Couple of interesting things about side spin

Patrick Johnson

Fish of the Day
Silver Member
The scale drawing below shows an overhead view of three cues hitting three cue balls at different offsets - cue moved 1/4", 1/2" and 3/4" to the left. Just for fun, it also compares where nickel and dime shaped tips contact the CB at those offsets, assuming the cue's centerline is offset the same amount.

I notice two interesting things:

1. These three very common tip offsets - often called 1, 2 & 3 (or 1/2, 1 and 1 1/2) "tips" - produce almost exactly 1/3, 2/3 and 3/3 of maximum sidespin (the red lines on the CB), which correspond to 1, 2 and 3 diamonds of cross-table angle change.
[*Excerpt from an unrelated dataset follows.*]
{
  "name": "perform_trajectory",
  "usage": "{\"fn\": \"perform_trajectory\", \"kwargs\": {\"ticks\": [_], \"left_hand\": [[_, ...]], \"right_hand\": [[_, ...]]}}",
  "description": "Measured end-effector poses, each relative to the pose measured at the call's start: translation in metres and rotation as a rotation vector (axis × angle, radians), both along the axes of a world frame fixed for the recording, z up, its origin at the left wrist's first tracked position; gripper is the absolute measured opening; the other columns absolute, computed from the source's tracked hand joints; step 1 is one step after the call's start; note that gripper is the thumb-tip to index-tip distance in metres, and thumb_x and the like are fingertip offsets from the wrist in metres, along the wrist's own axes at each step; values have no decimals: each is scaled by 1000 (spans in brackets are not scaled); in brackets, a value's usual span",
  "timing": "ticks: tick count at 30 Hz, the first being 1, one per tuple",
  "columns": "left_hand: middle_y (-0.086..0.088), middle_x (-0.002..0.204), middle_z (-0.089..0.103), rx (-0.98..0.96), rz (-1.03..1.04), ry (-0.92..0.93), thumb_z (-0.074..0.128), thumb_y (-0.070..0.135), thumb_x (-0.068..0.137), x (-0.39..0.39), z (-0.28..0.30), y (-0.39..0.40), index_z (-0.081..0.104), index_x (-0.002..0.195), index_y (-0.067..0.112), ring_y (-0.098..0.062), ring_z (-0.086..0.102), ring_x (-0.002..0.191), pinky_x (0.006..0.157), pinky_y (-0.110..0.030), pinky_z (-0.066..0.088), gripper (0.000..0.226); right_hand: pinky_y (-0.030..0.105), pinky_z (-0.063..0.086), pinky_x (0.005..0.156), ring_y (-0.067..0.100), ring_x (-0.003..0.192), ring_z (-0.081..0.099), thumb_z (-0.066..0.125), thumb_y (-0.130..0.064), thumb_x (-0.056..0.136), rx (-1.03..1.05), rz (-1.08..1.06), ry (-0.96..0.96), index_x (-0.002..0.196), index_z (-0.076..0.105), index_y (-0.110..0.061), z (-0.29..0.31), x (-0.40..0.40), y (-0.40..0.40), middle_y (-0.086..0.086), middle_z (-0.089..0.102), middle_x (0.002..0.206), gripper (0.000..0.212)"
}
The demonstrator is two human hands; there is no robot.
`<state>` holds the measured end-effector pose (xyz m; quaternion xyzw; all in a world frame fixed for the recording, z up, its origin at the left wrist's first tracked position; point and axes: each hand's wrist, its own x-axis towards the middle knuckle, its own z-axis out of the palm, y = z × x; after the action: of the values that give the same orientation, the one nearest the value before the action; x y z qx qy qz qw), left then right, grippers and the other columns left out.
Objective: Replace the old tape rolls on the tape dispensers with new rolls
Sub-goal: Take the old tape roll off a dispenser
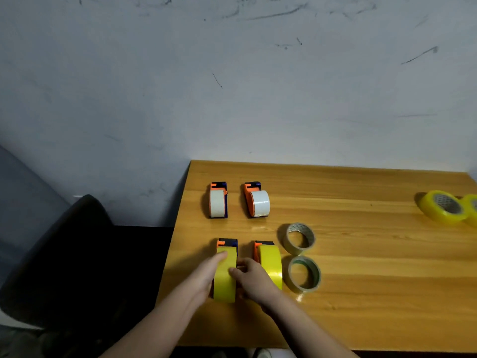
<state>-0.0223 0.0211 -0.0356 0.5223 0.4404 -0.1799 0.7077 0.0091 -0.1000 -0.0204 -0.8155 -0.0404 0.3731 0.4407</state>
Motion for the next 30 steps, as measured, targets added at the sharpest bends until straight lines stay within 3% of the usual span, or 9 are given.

I just find this correspondence remarkably convenient.

2. The difference in contact points for nickel and dime shaped tips (shown by the circles at the cues' tips and the lines connecting their centers with the CB's center) is almost nonexistent: 1/128" at 1/3 max sidespin, 1/64" at 2/3 max sidespin and less than 1/32" at maximum sidespin (true for nickel and dime tips of any width). So how true is it really that a dime shaped tip can produce noticeably more spin for the same tip offset?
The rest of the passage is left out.